I have it too, Obsessive Cat Disorder! Lol


----------



## Ruger (Jan 22, 2011)

I got it too! Man that explains alot.


----------



## Rick Howard (Feb 25, 2012)

I am not sure who gave it to me.... but it seems like it spreads by word of mouth :smile:


----------



## Weasel (Jun 18, 2012)

I'm not the only one that lip squeaks in his sleep, am I?


----------



## azpredatorhunter (Jul 24, 2012)

I suffer from PTSD. I know is sounds crazy, only in the summer time. Post Trapping Summer Dilema.


----------



## Rick Howard (Feb 25, 2012)

Weasel said:


> I'm not the only one that lip squeaks in his sleep, am I?


Pheeww...... I thought I was the only one.....
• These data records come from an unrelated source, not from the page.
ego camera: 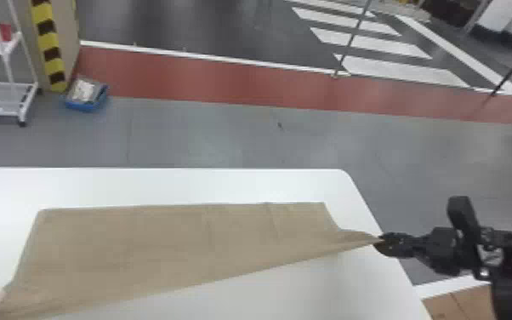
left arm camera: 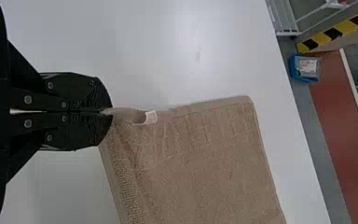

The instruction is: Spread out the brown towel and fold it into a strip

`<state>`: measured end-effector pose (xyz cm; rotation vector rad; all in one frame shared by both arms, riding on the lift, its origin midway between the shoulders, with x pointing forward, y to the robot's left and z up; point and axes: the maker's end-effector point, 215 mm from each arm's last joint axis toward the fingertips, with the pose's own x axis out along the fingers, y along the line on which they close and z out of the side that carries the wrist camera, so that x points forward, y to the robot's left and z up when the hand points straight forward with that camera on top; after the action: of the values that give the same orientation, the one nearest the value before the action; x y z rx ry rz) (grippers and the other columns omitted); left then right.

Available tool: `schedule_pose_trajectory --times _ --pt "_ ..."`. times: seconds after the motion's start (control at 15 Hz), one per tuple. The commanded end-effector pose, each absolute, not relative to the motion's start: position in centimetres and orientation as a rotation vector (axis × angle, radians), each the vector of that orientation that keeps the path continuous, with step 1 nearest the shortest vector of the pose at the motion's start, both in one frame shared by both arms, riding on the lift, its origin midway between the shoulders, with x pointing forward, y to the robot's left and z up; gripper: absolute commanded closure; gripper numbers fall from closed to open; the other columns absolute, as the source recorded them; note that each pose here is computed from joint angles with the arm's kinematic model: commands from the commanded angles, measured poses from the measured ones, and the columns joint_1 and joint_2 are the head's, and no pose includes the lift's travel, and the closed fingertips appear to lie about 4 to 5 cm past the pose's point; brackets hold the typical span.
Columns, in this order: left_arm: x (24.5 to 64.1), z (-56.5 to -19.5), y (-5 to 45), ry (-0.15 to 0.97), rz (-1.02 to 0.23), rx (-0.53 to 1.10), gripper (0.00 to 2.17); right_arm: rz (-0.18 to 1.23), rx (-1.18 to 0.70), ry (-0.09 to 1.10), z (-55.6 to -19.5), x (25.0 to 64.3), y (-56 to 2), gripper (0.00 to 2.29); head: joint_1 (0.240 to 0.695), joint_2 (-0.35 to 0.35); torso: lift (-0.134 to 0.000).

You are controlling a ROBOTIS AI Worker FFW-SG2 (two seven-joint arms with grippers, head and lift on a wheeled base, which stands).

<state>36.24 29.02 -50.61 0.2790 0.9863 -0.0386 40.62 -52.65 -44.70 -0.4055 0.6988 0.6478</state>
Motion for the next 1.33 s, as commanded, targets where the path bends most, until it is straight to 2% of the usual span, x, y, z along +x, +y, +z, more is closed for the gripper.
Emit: schedule_pose_trajectory --times 0.0,0.27,0.6,0.73,1.0,1.27 --pt "37.0 -50.2 28.8 0.994 -0.035 0.283 2.01 0.648 -0.405 0.692 -44.2 41.5 -52.5 1.95 0.695 -0.338 0.0" --pt "41.1 -48.6 27.7 0.943 -0.032 0.324 2.01 0.651 -0.382 0.68 -44.2 45.1 -50.8 1.95 0.695 -0.32 0.0" --pt "45.9 -48.3 26.8 0.932 -0.017 0.372 2.01 0.611 -0.362 0.691 -44.7 48.8 -50.6 1.95 0.695 -0.28 0.0" --pt "46.7 -48.9 26.0 0.962 -0.02 0.403 2.01 0.603 -0.358 0.691 -44.9 50.1 -50.3 1.95 0.695 -0.277 0.0" --pt "49.4 -49.2 24.7 0.977 -0.027 0.453 2.0 0.556 -0.35 0.689 -45.0 52.2 -50.8 1.94 0.695 -0.275 0.0" --pt "52.0 -48.0 23.8 0.953 -0.023 0.471 1.99 0.515 -0.351 0.71 -45.2 52.2 -52.1 1.94 0.695 -0.283 0.0"
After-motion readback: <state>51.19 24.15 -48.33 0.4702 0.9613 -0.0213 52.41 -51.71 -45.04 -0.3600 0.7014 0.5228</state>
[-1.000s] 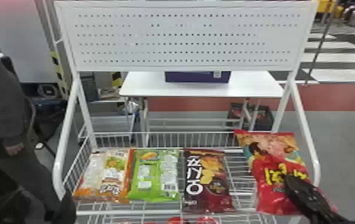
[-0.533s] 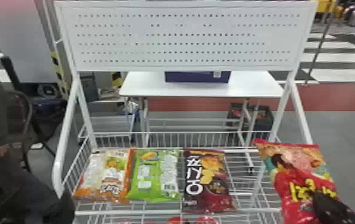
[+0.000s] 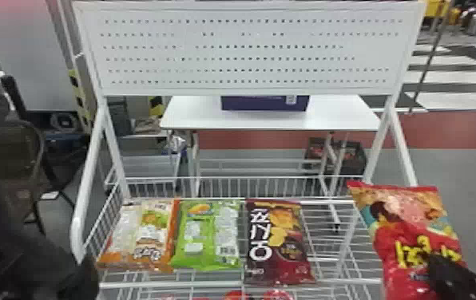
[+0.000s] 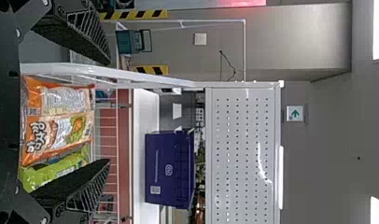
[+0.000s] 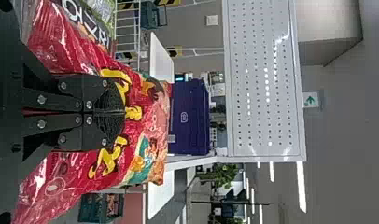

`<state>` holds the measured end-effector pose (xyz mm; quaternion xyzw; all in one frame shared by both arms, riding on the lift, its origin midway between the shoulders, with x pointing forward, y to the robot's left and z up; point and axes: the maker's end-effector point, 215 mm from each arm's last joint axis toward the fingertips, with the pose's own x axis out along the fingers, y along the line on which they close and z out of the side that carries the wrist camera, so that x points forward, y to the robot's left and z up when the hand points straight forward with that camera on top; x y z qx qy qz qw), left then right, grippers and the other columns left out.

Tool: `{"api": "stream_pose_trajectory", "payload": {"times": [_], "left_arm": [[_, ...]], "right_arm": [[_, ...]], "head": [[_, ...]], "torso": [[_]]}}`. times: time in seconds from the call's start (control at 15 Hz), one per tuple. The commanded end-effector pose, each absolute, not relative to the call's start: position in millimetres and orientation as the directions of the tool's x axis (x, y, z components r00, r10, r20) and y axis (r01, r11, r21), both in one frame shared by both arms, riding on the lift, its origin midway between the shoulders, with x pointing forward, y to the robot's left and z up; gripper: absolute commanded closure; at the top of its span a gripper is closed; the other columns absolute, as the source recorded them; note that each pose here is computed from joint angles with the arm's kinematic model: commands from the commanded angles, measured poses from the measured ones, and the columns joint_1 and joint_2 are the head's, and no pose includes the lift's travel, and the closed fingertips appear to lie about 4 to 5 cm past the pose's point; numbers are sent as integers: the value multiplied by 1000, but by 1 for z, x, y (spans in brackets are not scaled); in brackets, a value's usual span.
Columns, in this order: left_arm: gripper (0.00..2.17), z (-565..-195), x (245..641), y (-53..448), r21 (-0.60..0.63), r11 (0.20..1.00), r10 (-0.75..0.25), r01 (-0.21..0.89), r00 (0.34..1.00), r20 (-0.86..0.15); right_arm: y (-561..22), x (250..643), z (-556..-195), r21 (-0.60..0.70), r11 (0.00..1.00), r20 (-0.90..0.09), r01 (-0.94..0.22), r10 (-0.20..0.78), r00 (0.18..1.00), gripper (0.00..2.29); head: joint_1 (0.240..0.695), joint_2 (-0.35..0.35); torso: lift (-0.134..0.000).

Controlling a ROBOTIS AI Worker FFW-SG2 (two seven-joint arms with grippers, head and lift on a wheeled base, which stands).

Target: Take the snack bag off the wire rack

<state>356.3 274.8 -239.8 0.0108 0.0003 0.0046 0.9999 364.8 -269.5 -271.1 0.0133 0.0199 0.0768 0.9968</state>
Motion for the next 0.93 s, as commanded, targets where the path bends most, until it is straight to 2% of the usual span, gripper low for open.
{"api": "stream_pose_trajectory", "payload": {"times": [0.0,0.87], "left_arm": [[147,-240,356,275,21,1000,10,-10,1000,-1],[147,-238,355,275,20,1000,12,-12,1000,2]], "right_arm": [[-269,364,-269,28,988,-34,-154,155,987,2223],[-270,363,-264,24,988,-20,-155,155,988,2223]], "head": [[499,0],[499,0]], "torso": [[0],[0]]}}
I practice the lip squeak all the time.... my wife does not know wether to kiss me..... or tell to shut up. lol


----------



## prairiewolf (Feb 19, 2012)

Well now I can tell my wife I am not nuts , I just have a disorder! least that sounds better. LOL


----------



## Rick Howard (Feb 25, 2012)

LOL So my wife also says..... there need be a forum for wives of the men suffering from this affliction.


----------



## Rick Howard (Feb 25, 2012)

To be PC the inverse is also welcome.


----------



## bones44 (Jan 7, 2011)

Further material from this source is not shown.